Decoder for reconstruct an image of specific size

Hy guys, i am using an auto-encoder in an atypical way.
Starting from a code of batch size x 64 (output encoder) i have to reconstruct (by the decoder) an image of the size of (BS x 3 x 500 x 500). Here the code of decoder:

class AutoEncoder(nn.Module):
    def __init__(self, encoder):
        super(AutoEncoder, self).__init__()
        self.encoder = encoder

        self.decoder = nn.Sequential(
            nn.Conv2d(1, 64, 3),
            nn.Conv2d(64, 64, 3),
            nn.Upsample(scale_factor=5, mode='bicubic'),
            nn.ReLU(),
            nn.Conv2d(64, 128, 3),
            nn.Conv2d(128, 128, 3),
            nn.Upsample(scale_factor=5, mode='bicubic'),
            nn.ReLU(),
            nn.Conv2d(128, 256, 3),
            nn.Conv2d(256, 256, 3),
            nn.ReLU(),
            nn.Conv2d(256, 512, 3),
            nn.Conv2d(512, 512, 3),
            nn.Upsample(scale_factor=2.5, mode='bicubic'),
            nn.ReLU(),
            nn.Conv2d(512, 1024, 3),
            nn.Conv2d(1024, 1024, 3),
            nn.ReLU(),
            nn.Conv2d(1024, 2048, 3),
            nn.Conv2d(2048, 3, 3)
        )

    def forward(self,x):
        code = self.encoder(x)
        code = code.view(1, 1, 8, 8)
        print("code ", code.shape)
        reconstructed = self.decoder(code)
        print("rec ", reconstructed.shape)
        reconstructed = reconstructed.view(1, 3, 500, 500)

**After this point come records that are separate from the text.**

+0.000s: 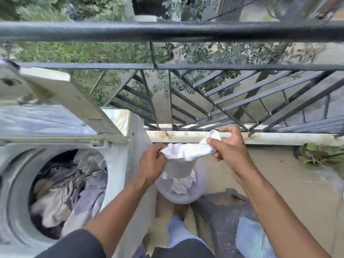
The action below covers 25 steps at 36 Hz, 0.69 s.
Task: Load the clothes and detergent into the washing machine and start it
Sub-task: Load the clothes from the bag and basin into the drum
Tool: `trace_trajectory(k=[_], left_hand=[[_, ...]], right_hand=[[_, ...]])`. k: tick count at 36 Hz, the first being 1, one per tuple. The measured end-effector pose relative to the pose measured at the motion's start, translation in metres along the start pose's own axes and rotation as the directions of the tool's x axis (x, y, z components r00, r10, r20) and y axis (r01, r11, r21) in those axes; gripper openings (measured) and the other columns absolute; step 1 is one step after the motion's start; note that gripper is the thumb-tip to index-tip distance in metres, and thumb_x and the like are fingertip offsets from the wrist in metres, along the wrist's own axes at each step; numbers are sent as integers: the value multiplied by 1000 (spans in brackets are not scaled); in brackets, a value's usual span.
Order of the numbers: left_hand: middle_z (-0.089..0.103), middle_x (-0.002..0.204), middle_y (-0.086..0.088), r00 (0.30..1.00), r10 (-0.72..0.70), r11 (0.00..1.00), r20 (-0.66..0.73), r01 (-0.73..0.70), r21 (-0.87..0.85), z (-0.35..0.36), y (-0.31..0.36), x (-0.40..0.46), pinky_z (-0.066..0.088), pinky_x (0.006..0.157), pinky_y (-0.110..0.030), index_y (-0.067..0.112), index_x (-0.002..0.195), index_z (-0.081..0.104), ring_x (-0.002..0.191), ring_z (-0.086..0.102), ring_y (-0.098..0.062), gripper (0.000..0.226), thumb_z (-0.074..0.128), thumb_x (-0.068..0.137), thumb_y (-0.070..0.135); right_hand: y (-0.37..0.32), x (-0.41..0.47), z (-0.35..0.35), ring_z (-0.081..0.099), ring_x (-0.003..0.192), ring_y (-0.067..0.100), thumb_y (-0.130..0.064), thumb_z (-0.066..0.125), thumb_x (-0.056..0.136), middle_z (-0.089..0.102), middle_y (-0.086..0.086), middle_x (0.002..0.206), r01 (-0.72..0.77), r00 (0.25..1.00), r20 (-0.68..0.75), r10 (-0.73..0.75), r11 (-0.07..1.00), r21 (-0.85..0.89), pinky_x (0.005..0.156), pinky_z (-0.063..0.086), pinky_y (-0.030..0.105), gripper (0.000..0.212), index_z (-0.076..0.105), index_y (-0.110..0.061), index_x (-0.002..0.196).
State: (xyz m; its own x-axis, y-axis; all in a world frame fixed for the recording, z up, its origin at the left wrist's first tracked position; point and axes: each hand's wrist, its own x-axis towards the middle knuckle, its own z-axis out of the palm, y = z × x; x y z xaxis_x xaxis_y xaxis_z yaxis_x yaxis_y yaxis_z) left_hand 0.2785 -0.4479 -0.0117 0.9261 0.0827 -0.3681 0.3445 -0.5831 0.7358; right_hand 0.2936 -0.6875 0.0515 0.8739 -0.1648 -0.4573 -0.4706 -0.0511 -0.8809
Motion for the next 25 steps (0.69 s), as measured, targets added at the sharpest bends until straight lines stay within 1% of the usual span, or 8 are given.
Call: trace_trajectory(k=[4,9,11,14,17,20,22,25], left_hand=[[66,83,3,988,120,992,97,-122,16,-33,30,7,53,78,-45,20,87,68,85,65,-27,18,51,91,20],[60,66,23,934,276,958,225,-250,-138,-61,84,-10,41,61,-16,24,78,62,64,52,4,21,53,95,14],[62,64,25,928,306,941,213,-260,-218,-69,104,-19,41,61,-12,26,76,61,62,54,7,21,53,89,12],[58,70,9,905,380,894,190,-307,-326,-82,123,-27,38,71,-33,21,70,58,71,52,-14,19,50,86,14],[48,72,-2,888,427,863,169,-345,-368,-96,130,-28,31,75,-41,14,67,50,72,44,-21,14,50,80,20],[54,73,1,879,458,859,132,-399,-322,-114,125,-30,35,74,-42,14,71,53,72,48,-20,20,58,77,33],[65,85,0,880,460,865,119,-414,-284,-126,115,-33,45,77,-45,18,88,61,80,59,-23,26,65,75,41],[71,109,-2,866,478,867,147,-437,-241,-139,90,-41,56,91,-57,33,115,62,102,68,-31,39,76,82,49]], right_hand=[[11,-12,-1,62,99,20,-46,80,82,61,-6,124,129,991,9,-133,937,-325,88,52,41,68,34,-53,132],[18,-25,20,53,111,10,-62,84,65,45,-12,137,328,939,251,-234,823,-463,83,45,27,95,26,-71,140],[21,-28,31,50,104,10,-72,79,64,46,-11,121,373,924,292,-246,746,-552,75,41,21,87,28,-72,135],[16,-26,47,57,95,20,-80,61,75,55,-6,105,397,918,292,-269,650,-648,65,42,28,52,50,-53,118],[2,-27,51,63,82,27,-66,54,89,62,-3,84,406,912,230,-340,663,-629,62,45,36,32,61,-35,89],[-14,-36,45,63,66,6,-53,60,95,67,-13,71,411,912,222,-346,755,-512,55,47,29,23,64,-36,80],[-26,-47,43,53,52,-3,-47,62,96,59,-21,58,410,910,234,-343,830,-378,50,40,14,25,63,-39,73],[-46,-66,45,46,56,4,-39,63,92,51,-14,60,412,905,224,-362,876,-251,57,43,28,23,64,-22,76]])
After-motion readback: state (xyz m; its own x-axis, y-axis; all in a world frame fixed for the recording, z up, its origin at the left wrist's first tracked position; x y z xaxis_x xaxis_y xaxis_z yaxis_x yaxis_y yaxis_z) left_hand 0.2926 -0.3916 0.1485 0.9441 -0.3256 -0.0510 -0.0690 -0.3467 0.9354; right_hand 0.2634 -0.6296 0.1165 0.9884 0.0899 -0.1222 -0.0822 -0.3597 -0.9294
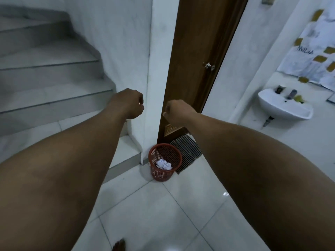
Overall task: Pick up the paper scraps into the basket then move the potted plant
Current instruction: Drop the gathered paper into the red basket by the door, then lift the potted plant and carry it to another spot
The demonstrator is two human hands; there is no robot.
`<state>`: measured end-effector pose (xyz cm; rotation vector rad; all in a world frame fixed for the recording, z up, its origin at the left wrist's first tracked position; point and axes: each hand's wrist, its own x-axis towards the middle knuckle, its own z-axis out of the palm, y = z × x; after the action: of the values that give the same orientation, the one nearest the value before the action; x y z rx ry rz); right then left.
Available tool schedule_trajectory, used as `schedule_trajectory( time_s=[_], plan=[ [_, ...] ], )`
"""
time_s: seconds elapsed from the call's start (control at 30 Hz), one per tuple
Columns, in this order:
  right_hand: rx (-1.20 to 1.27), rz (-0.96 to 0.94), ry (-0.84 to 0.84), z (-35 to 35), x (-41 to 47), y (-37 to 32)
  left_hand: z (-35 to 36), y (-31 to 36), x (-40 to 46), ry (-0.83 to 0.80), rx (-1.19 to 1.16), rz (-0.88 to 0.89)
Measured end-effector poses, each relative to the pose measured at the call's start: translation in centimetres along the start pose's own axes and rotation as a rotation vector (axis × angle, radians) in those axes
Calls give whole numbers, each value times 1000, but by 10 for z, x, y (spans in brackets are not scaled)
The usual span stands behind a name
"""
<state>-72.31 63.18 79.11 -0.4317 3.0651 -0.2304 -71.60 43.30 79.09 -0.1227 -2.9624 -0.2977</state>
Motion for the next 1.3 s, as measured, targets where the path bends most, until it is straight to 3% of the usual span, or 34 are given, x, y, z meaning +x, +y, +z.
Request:
schedule_trajectory(
  time_s=[0.33,0.73,0.87,1.07,1.3],
  plan=[
    [-57,-201,-1,5,-103,-88,-50,-25,-165,40,20,-153],
    [95,-316,35,56,-217,-311,-116,-169,-386,56,88,-281],
    [149,-373,-51,99,-265,-399,-130,-233,-463,19,82,-349],
    [200,-418,-142,153,-292,-495,-119,-303,-522,-25,-10,-448],
    [159,-457,-244,230,-269,-558,-62,-385,-554,-28,-95,-576]
  ],
)
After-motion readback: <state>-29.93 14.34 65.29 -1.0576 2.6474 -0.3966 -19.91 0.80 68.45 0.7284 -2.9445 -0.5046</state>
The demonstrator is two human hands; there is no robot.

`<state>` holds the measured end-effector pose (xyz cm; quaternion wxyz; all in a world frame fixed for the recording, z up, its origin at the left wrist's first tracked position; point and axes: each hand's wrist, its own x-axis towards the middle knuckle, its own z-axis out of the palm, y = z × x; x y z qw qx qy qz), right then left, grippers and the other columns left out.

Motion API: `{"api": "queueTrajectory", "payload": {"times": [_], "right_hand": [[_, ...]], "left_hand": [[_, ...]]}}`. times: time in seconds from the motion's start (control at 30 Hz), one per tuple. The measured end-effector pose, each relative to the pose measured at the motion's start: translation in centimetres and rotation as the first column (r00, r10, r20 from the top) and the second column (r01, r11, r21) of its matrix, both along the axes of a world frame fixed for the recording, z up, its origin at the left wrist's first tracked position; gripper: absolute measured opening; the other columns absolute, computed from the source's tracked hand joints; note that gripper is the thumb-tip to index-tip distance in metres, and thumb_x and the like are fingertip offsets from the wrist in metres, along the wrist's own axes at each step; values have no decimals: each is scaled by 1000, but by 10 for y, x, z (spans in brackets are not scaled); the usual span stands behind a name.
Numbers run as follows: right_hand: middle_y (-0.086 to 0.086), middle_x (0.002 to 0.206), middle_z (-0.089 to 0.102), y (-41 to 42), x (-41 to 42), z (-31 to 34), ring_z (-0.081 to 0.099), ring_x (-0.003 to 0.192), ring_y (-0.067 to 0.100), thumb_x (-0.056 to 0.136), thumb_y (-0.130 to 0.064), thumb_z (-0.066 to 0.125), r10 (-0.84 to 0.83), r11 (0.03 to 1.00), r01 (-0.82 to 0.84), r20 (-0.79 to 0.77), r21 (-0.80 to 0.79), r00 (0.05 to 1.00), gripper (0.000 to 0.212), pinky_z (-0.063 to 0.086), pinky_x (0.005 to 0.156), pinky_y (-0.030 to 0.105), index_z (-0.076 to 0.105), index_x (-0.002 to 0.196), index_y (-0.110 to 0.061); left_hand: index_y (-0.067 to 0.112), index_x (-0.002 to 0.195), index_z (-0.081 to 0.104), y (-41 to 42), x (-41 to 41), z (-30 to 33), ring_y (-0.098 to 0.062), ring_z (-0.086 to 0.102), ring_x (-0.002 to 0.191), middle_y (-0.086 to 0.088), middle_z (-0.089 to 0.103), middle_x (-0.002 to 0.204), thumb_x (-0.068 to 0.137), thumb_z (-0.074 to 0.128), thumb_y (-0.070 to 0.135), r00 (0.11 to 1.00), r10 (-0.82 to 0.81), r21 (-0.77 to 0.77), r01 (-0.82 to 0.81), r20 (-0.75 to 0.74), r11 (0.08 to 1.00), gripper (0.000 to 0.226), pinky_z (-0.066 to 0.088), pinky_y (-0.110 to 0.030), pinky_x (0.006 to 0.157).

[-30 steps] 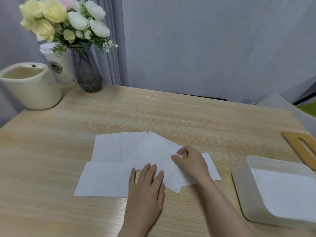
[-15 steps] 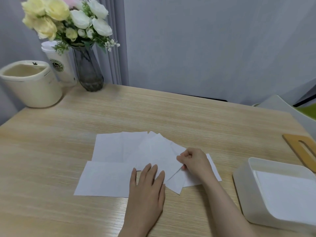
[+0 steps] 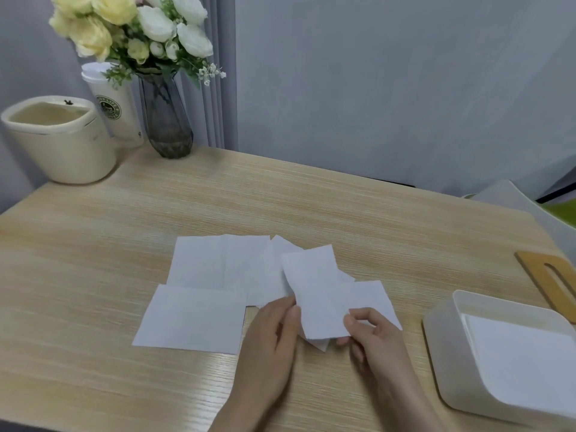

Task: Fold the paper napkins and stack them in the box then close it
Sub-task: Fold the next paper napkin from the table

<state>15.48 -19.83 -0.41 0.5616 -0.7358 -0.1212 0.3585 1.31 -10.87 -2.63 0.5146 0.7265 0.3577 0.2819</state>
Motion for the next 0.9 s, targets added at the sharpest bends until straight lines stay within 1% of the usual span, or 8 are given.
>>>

        return code, reconstructed

As you can see in the forward I resize the code in 4 dimensional tensor (bs is 1 for cuda memory) 1x1x8x8.

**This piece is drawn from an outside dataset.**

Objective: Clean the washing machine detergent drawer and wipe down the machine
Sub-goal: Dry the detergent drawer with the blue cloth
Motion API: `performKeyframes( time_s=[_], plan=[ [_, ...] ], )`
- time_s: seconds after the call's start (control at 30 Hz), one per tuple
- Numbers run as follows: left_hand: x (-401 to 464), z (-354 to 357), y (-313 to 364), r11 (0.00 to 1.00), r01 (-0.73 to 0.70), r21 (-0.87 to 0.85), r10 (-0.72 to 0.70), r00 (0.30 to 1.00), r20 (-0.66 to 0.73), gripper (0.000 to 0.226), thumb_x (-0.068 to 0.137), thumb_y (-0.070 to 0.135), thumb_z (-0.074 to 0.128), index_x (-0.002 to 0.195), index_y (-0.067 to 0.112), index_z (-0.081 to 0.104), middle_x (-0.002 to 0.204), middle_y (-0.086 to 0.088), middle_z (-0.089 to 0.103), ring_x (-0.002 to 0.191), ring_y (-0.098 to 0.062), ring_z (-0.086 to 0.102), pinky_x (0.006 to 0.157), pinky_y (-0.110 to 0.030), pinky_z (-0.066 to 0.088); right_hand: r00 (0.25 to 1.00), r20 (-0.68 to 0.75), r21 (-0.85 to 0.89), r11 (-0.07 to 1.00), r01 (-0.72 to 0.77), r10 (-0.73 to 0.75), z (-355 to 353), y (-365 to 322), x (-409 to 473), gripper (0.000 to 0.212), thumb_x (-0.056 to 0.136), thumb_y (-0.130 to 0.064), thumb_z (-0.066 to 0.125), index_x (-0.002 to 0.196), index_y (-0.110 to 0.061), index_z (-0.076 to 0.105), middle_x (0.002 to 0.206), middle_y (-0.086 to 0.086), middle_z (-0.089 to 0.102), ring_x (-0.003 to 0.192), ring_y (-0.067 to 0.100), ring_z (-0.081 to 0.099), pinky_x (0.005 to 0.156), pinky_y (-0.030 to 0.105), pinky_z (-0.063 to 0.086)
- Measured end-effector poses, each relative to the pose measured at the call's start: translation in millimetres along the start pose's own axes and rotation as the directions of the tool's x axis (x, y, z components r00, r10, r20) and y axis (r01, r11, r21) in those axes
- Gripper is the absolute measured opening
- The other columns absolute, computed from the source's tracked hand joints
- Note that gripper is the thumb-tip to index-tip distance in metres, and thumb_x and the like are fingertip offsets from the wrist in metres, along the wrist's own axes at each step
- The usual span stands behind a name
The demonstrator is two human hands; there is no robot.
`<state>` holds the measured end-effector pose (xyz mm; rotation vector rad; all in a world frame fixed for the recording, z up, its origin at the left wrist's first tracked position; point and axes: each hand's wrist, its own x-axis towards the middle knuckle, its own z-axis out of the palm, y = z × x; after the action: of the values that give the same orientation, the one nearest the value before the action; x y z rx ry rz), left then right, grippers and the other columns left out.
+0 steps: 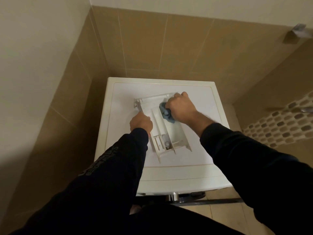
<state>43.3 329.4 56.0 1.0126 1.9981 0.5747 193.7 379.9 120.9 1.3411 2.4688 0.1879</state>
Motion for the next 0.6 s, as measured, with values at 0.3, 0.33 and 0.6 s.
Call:
performKeyframes(
  time_s=[0.3,0.33,0.6],
  plan=[
    [-3.9,-2.8,4.2,0.994,0.035,-0.099,-0.031,0.999,0.033,0.031,0.095,0.015,0.049,0.125,0.004,0.051,0.11,-0.019,0.065,0.089,-0.037,0.069,0.073,-0.049,0.061,0.961,0.275,0.004,0.999,0.039,-0.039,14.6,-23.4,-4.0,0.013,0.085,-0.022,0.064,0.097,-0.022,0.059,0.099,0.0,0.063,0.102,0.022,0.06,0.088,0.035,0.041],
    [-3.8,-3.7,4.3,0.993,0.046,-0.113,-0.041,0.998,0.047,0.032,0.096,0.015,0.049,0.126,0.003,0.05,0.11,-0.019,0.065,0.089,-0.037,0.069,0.072,-0.049,0.061,0.95,0.308,0.067,0.997,0.036,-0.055,13.0,-21.1,-10.4,0.008,0.087,-0.021,0.06,0.094,-0.022,0.059,0.094,-0.001,0.061,0.101,0.023,0.061,0.087,0.034,0.039],
    [-2.1,-5.0,8.1,0.979,0.103,-0.177,-0.08,0.988,0.132,0.036,0.098,0.014,0.048,0.132,0.0,0.047,0.115,-0.021,0.064,0.087,-0.033,0.07,0.061,-0.041,0.062,0.742,0.011,0.905,0.308,-0.292,0.671,51.9,-0.6,-141.9,0.011,0.087,-0.018,0.052,0.085,-0.014,0.062,0.078,0.0,0.065,0.073,0.019,0.061,0.063,0.03,0.05]
  ],
)
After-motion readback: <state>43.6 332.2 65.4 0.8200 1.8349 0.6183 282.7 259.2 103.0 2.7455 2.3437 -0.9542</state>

I wrong some passage for reconstruct an image of 4 dimensional with size of (1x3x500x500)
Can you help me? I think can help me padding ( I tried many values in the first conv2d), but i don’t know how.

1 Like

Can you add padding=1 in all conv2d like this

self.decoder = nn.Sequential(
            nn.Conv2d(1, 64, 3, padding=1),
            nn.Conv2d(64, 64, 3, padding=1),
            nn.Upsample(scale_factor=5, mode='bicubic'),
            nn.ReLU(),
            nn.Conv2d(64, 128, 3, padding=1),
            nn.Conv2d(128, 128, 3, padding=1),
            nn.Upsample(scale_factor=5, mode='bicubic'),
            nn.ReLU(),
            nn.Conv2d(128, 256, 3, padding=1),
            nn.Conv2d(256, 256, 3, padding=1),
            nn.ReLU(),
            nn.Conv2d(256, 512, 3, padding=1),
            nn.Conv2d(512, 512, 3, padding=1),
            nn.Upsample(scale_factor=2.5, mode='bicubic'),
            nn.ReLU(),
            nn.Conv2d(512, 1024, 3, padding=1),
            nn.Conv2d(1024, 1024, 3, padding=1),
            nn.ReLU(),
            nn.Conv2d(1024, 2048, 3, padding=1),
            nn.Conv2d(2048, 3, 3, padding=1)
        )

Basically, a simple rule of thumb is
output_size(height or width) = input_size - kernel_size + 2 * padding + 1
Of course, the equation is more complicated when you use strided or dilated convolutions.
So, in each conv layer your are reducing the feature map size when you don’t use the padding and hence not achieving the 62.5 times (5 * 5 * 2.5) upsampling you need to go from 8x8 to 500x500.